ACTION ITEM: Gather all lines in the entries below that include the word "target".

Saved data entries
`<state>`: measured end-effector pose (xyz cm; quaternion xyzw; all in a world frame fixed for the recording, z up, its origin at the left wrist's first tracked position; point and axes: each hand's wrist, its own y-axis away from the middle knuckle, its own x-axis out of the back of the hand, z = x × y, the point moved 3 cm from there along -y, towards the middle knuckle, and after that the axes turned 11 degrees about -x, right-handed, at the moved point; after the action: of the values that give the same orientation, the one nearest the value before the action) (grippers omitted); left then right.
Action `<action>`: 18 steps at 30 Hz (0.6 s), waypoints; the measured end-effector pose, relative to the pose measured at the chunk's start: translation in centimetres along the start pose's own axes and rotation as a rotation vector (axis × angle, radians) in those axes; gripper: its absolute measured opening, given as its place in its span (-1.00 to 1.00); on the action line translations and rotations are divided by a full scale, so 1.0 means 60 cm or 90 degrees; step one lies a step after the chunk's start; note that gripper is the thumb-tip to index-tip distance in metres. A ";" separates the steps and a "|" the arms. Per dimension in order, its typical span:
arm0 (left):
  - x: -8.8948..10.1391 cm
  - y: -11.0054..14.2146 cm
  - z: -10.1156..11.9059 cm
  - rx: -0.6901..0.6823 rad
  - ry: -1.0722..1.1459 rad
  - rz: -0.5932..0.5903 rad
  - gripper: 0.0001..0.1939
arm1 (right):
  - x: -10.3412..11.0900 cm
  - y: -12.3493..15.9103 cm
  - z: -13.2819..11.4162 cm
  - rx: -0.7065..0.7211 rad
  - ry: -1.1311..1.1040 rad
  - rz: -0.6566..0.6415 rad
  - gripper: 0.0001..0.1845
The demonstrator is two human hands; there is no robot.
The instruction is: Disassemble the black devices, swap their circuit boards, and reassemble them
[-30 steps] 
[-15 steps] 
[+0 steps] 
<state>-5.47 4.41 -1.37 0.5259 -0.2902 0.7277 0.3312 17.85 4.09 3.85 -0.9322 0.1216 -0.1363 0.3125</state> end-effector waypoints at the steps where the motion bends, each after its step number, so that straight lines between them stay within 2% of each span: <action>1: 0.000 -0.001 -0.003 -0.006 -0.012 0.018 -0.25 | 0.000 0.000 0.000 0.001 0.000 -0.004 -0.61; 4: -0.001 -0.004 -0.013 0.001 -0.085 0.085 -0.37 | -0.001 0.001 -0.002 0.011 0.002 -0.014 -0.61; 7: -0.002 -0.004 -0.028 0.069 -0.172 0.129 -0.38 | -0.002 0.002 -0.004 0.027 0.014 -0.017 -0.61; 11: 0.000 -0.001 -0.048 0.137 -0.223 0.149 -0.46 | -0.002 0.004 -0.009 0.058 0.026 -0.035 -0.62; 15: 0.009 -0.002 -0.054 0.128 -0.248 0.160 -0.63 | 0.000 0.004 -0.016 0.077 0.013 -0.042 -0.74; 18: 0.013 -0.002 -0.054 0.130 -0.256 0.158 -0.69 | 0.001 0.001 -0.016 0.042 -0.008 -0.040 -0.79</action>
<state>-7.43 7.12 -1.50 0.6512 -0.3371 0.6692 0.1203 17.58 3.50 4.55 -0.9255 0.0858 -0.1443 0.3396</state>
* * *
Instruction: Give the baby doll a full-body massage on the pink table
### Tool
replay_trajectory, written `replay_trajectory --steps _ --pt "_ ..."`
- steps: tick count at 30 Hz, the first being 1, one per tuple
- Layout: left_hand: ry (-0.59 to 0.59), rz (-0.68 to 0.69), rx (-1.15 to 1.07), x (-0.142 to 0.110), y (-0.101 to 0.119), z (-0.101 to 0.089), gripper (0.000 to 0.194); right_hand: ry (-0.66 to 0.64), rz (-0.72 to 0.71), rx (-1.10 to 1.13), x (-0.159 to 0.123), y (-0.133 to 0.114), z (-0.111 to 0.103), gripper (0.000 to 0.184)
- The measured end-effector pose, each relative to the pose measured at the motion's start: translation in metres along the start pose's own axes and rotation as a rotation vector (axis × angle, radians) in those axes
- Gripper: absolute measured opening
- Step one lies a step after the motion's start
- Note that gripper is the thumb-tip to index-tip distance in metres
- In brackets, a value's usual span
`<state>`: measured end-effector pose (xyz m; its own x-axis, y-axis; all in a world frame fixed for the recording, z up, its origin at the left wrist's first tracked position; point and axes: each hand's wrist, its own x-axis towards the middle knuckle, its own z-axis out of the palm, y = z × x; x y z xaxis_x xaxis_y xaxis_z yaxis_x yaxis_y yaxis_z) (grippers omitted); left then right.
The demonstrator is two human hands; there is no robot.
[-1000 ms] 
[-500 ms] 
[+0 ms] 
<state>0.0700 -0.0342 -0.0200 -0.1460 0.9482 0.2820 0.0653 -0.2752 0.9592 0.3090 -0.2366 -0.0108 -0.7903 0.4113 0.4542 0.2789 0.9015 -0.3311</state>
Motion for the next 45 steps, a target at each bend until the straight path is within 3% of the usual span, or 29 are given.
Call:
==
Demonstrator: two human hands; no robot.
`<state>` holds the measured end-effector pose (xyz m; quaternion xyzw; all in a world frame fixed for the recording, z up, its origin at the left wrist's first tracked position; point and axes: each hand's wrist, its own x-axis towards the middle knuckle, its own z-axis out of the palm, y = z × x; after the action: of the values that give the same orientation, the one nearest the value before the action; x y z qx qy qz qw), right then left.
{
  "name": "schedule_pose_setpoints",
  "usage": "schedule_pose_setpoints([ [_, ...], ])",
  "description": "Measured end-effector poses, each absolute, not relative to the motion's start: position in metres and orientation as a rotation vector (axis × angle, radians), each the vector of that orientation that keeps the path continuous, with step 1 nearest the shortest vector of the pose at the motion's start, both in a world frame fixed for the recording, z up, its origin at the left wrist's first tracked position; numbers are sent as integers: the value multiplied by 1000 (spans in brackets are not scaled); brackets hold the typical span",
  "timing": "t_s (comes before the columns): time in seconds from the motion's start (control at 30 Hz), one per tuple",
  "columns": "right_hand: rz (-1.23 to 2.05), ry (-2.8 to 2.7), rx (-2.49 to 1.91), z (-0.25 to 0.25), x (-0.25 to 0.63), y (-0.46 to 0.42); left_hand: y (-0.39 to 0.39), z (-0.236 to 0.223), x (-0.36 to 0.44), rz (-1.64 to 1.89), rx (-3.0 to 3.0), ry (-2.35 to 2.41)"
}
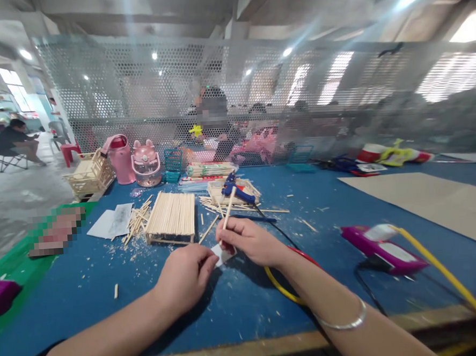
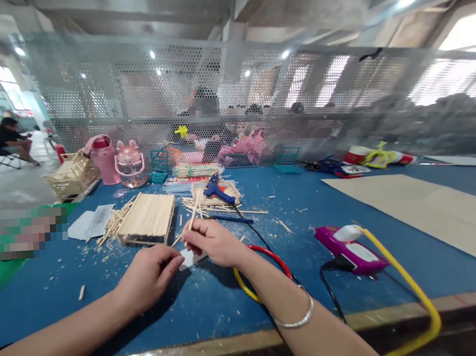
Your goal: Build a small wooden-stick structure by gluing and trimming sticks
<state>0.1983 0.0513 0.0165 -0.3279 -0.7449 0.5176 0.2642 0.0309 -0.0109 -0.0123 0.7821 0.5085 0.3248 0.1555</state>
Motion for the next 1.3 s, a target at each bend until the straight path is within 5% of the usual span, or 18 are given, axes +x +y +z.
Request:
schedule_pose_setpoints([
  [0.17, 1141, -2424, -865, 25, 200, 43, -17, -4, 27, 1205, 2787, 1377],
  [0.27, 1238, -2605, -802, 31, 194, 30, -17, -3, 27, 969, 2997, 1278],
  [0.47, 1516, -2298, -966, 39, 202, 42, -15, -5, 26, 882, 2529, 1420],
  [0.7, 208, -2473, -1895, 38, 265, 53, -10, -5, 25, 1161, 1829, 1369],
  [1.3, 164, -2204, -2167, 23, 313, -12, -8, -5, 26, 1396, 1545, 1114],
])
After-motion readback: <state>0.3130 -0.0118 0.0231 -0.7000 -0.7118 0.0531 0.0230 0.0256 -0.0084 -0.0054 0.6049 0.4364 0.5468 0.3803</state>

SOLVED EXERCISE:
Motion for the next 45 steps, a target at each bend until the straight path is within 3% of the usual span, or 29 are given.
Motion for the next 1.3 s, a target at each bend until the straight path is within 5% of the usual span, or 18 are given, axes +x +y +z.

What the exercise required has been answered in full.